Postby jimmylegs » Fri Jun 13, 2014 7:53 pm

sounds like a lot of good stuff :)
i think you and i have different interpretations of the word staple!
http://en.wikipedia.org/wiki/Staple_food
i get it though. appears regularly.
there are whole diets for pwms based on limiting sat fat. but, i don't exclude all red meat based on its sat fat content. i like having the option to purchase locally raised and largely grass fed beef for its lower fat content and improved omega fatty acid ratio.

compare grass fed ground (1g sat fat per oz - same as chicken or turkey) to standard feedlot 70% lean ground (3g sat fat per oz) or 80% lean ground beef (2g sat fat per oz)
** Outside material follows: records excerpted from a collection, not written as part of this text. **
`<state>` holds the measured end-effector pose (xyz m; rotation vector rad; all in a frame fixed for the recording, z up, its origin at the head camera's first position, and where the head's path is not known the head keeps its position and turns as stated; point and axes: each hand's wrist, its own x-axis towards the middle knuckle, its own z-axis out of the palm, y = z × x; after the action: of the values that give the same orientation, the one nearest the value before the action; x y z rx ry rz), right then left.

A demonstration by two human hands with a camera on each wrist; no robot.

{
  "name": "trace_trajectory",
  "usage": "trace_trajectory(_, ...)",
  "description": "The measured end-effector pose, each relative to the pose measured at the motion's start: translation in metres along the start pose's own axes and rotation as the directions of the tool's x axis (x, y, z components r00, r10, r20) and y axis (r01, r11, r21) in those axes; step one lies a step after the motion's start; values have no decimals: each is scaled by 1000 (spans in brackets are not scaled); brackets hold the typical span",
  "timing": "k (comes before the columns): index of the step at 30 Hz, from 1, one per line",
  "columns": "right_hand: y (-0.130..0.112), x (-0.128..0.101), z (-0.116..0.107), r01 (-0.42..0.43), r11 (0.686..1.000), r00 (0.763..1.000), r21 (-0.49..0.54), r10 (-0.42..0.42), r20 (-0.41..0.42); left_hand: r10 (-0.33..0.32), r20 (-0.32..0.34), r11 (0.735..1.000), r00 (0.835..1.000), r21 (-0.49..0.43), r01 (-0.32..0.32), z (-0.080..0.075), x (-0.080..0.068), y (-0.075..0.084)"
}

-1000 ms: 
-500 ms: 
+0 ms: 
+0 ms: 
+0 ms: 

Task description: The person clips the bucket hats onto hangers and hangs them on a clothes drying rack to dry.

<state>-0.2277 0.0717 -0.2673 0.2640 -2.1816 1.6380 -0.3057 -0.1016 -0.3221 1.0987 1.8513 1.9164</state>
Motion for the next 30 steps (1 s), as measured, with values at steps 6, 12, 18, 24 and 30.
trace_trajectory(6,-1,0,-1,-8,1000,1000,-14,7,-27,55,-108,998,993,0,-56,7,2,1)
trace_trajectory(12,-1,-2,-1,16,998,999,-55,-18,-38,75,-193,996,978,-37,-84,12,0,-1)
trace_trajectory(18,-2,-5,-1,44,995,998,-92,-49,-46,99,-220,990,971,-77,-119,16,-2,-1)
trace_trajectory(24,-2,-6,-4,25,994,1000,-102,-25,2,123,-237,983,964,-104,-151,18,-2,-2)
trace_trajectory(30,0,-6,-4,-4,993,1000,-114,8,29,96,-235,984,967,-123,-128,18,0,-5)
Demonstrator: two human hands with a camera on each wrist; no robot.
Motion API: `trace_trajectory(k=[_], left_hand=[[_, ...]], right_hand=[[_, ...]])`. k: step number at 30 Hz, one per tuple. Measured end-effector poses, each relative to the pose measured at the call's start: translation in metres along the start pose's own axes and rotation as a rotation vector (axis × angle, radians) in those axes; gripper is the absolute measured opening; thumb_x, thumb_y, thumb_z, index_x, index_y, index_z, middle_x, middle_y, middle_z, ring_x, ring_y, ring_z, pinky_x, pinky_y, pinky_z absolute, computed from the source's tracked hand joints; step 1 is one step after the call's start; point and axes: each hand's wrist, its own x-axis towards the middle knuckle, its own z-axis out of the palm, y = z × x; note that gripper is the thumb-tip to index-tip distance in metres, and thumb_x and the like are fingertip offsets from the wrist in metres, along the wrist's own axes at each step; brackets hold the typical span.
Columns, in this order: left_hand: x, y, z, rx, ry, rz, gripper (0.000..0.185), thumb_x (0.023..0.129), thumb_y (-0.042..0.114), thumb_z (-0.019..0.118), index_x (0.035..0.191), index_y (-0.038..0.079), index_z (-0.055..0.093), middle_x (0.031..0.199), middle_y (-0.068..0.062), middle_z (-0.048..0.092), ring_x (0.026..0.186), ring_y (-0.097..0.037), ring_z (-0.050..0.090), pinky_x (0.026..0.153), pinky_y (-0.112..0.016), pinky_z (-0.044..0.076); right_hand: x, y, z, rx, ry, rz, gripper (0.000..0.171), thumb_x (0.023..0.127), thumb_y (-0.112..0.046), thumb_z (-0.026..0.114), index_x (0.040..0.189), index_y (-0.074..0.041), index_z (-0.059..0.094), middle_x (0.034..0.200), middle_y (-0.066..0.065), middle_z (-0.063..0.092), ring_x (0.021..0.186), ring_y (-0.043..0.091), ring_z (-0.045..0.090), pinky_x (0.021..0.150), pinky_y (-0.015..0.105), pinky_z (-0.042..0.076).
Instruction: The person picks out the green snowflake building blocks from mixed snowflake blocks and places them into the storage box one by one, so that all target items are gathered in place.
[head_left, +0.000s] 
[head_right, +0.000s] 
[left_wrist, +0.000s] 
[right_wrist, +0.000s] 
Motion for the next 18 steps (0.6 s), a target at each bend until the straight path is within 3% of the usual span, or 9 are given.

http://nutritiondata.self.com/facts/bee ... ts/10526/2
http://nutritiondata.self.com/facts/bee ... cts/8004/2
http://nutritiondata.self.com/facts/bee ... cts/6203/2

i also enjoy having periodic access to wild game (2g sat fat per oz):
http://nutritiondata.self.com/facts/lam ... cts/4812/2

one day a few yrs ago i went over some meals to check out their sat fat content:
regimens-f22/topic2489-225.html#p161305

as a general rule, i suspect there is enough beneficial nutrition in red meat that enjoying it in moderation, from carefully chosen sources, may be wiser than abstinence.

sample recommendations from others:
http://www.direct-ms.org/recommendations.html
Reduce
Foods that contain saturated fat. Eat red meat (lean cuts) only once a week.
Increase
...game meat ... for protein content.